• Information provided:
------------------------------

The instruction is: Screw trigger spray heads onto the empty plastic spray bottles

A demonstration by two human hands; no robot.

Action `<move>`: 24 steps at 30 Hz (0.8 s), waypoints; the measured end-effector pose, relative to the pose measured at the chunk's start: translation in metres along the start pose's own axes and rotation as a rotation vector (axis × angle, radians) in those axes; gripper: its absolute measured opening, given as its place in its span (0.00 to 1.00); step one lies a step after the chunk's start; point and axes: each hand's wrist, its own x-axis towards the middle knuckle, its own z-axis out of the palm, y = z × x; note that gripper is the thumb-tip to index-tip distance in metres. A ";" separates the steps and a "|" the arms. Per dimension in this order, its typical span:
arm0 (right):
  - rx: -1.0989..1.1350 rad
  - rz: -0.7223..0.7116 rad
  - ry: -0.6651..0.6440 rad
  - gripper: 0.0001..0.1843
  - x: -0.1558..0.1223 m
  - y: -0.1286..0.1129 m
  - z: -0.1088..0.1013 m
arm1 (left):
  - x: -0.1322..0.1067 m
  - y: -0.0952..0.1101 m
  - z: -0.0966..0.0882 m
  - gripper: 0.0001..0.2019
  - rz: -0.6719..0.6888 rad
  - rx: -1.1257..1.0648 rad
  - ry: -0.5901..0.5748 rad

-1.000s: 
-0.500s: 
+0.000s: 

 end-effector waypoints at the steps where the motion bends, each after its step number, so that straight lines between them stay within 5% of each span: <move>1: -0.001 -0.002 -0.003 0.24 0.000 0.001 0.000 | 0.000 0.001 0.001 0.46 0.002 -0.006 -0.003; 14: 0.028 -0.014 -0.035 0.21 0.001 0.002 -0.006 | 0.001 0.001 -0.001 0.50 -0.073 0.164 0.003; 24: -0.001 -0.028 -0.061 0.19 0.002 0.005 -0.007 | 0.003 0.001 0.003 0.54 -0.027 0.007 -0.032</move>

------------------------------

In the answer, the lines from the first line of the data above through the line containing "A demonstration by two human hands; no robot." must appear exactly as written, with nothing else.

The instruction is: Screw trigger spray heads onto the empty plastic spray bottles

A demonstration by two human hands; no robot.

This completes the exercise.